**Provided data**
++++++++

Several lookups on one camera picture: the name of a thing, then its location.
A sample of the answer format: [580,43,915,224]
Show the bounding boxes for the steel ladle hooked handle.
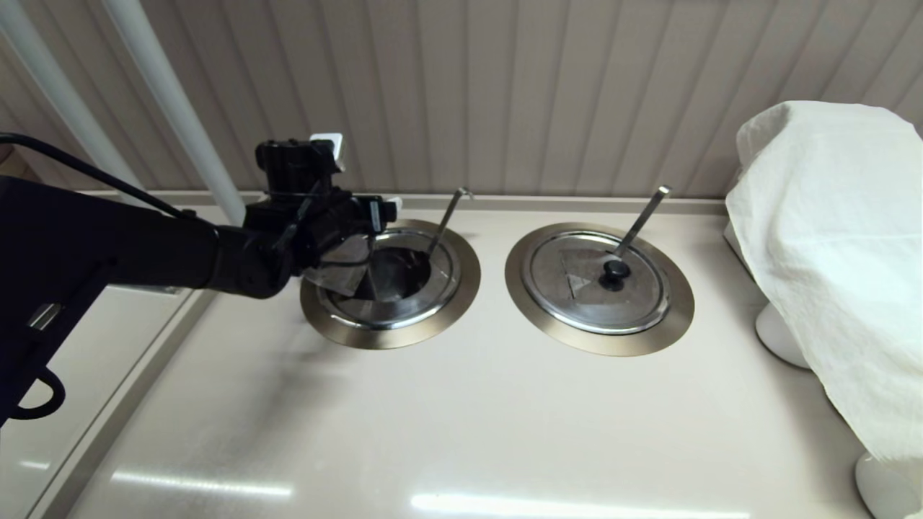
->
[425,187,474,259]

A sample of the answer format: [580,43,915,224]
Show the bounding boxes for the steel hinged pot lid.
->
[301,229,462,331]
[521,231,671,336]

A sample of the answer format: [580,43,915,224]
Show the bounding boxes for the white metal pole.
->
[0,0,145,192]
[101,0,247,226]

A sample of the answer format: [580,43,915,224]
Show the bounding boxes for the white ceramic jar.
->
[754,301,812,370]
[855,453,920,519]

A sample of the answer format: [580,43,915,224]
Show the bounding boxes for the white cloth cover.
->
[725,101,923,498]

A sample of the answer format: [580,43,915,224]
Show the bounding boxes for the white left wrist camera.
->
[310,133,348,174]

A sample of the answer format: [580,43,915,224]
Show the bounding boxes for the bronze round counter ring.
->
[300,219,482,350]
[504,222,695,357]

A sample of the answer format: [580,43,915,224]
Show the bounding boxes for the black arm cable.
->
[0,133,190,218]

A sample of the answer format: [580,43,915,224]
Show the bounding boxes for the steel ladle straight handle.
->
[614,185,671,258]

++++++++

**What you have to do**
Down to the last line, print the material exactly, but not its pictures.

**Reply to the exercise**
Several lookups on one camera picture: the name of a thing, then its location.
A sample of the answer format: [580,43,915,224]
Show the bounding boxes for the steel ladle hooked handle.
->
[425,187,474,259]

A sample of the answer format: [580,43,915,224]
Show the bounding boxes for the steel hinged pot lid.
->
[301,229,462,331]
[521,231,671,336]

A sample of the answer format: [580,43,915,224]
Show the bounding boxes for the white metal pole.
->
[0,0,145,192]
[101,0,247,226]

A sample of the answer format: [580,43,915,224]
Show the bounding boxes for the white ceramic jar.
->
[754,301,812,370]
[855,453,920,519]

A sample of the answer format: [580,43,915,224]
Show the bounding boxes for the white cloth cover.
->
[725,101,923,498]

A sample of the answer format: [580,43,915,224]
Show the bounding boxes for the white left wrist camera.
->
[310,133,348,174]

A sample of the answer format: [580,43,915,224]
Show the bounding boxes for the bronze round counter ring.
->
[300,219,482,350]
[504,222,695,357]

A sample of the answer format: [580,43,915,224]
Show the bounding boxes for the black arm cable.
->
[0,133,190,218]

A sample of the answer format: [580,43,915,224]
Show the bounding boxes for the steel ladle straight handle.
->
[614,185,671,258]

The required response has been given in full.